WHAT THE EXERCISE ASKS » Which lines of the data contain the string "target"? Copy every one.

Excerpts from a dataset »
******

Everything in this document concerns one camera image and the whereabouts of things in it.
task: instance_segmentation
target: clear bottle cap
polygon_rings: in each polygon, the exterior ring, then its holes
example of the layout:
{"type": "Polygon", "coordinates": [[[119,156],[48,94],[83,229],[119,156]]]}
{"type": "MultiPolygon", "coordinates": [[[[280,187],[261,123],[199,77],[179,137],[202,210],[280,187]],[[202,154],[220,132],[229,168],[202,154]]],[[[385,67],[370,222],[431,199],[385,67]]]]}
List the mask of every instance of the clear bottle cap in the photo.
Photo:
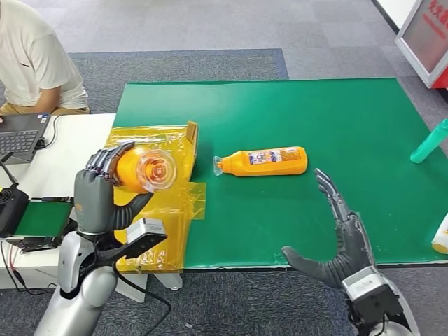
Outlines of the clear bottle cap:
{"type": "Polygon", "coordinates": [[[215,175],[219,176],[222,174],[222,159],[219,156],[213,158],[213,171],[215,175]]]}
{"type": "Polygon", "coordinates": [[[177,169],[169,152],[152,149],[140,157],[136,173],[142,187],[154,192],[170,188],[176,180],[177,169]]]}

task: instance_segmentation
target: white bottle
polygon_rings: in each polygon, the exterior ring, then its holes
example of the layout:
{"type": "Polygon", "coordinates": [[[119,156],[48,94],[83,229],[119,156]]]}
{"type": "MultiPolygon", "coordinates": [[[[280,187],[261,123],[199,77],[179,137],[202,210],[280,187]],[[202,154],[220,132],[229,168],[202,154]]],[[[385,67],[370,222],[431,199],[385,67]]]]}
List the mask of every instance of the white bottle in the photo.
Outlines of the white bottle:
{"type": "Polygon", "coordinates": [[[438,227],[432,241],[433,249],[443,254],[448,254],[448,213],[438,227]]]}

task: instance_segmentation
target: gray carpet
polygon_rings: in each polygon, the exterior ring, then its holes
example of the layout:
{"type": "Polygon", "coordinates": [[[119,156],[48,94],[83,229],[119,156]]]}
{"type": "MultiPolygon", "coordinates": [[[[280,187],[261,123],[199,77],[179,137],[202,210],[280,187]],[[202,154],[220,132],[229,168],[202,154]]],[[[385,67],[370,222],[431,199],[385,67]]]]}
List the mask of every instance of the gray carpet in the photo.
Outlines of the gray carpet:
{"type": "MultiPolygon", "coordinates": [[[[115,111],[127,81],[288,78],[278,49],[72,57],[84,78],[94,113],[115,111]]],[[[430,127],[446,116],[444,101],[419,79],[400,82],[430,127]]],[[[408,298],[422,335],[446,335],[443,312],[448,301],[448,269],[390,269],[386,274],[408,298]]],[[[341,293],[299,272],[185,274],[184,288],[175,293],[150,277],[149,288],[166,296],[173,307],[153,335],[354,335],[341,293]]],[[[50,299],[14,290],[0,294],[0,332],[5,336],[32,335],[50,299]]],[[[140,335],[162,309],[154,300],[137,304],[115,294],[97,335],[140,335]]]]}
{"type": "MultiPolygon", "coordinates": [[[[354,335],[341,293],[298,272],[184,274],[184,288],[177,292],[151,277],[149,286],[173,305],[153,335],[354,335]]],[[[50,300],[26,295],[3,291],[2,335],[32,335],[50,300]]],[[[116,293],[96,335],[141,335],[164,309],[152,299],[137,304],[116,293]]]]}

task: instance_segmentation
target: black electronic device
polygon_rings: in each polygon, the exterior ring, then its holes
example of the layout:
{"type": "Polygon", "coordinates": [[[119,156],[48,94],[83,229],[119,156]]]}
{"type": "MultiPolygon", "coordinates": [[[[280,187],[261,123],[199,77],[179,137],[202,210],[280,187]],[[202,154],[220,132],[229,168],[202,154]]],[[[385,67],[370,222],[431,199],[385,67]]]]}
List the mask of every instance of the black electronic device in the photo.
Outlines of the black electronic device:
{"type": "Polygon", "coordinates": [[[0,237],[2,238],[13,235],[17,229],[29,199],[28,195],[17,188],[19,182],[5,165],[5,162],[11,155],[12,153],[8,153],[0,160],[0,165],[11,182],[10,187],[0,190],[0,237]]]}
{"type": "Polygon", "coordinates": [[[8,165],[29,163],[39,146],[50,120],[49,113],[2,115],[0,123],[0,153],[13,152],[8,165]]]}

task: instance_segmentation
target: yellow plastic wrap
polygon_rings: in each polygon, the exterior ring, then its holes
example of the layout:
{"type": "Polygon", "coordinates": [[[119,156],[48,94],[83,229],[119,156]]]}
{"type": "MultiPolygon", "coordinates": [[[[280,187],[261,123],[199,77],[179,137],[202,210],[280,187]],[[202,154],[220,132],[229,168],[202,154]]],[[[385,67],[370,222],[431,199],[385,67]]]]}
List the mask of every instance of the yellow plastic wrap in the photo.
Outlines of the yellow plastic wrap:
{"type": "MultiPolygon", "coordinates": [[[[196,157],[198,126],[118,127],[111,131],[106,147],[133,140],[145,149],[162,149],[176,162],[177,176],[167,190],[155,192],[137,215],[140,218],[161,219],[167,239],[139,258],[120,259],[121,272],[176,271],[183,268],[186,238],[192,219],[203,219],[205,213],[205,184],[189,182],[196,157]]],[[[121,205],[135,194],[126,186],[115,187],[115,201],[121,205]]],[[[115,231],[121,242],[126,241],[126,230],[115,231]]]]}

******

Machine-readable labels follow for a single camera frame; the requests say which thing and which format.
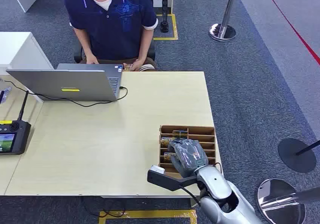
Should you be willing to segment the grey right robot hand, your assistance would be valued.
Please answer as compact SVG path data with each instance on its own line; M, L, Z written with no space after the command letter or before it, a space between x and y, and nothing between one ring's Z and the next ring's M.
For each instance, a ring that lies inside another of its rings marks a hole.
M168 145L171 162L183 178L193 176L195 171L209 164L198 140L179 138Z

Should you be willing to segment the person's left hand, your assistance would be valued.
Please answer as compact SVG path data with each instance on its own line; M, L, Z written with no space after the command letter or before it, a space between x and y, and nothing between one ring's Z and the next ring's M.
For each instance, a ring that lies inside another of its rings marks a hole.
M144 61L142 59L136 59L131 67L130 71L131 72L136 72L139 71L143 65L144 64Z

******

ANSWER SPACE »
target: clear bottle cap
target: white bottle
target: gray carpet
target: black electronic device
target: yellow plastic wrap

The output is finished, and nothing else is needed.